The task: Look through the listing below for lines containing "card". State how many there are, and nothing else.

** Opening Data below block **

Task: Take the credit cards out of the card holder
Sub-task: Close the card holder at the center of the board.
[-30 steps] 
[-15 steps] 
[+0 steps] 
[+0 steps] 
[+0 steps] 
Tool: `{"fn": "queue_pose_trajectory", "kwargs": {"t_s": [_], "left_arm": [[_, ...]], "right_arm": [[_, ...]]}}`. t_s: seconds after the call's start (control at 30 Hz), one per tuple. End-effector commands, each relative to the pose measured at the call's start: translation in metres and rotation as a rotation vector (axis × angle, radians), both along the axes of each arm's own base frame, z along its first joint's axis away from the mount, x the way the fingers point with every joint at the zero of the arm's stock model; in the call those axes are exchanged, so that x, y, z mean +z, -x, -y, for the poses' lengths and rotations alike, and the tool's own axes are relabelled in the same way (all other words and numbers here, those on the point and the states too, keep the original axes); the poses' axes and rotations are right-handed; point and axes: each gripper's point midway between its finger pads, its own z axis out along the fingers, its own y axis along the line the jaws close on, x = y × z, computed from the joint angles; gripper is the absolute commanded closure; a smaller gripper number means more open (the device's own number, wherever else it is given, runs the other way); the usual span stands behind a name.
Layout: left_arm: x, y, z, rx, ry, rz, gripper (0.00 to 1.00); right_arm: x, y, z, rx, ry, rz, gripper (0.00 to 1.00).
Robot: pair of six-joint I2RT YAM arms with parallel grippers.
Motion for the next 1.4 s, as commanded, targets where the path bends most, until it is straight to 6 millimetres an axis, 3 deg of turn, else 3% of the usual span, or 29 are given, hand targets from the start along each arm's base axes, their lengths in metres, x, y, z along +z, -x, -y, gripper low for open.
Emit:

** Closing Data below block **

Finished task: 2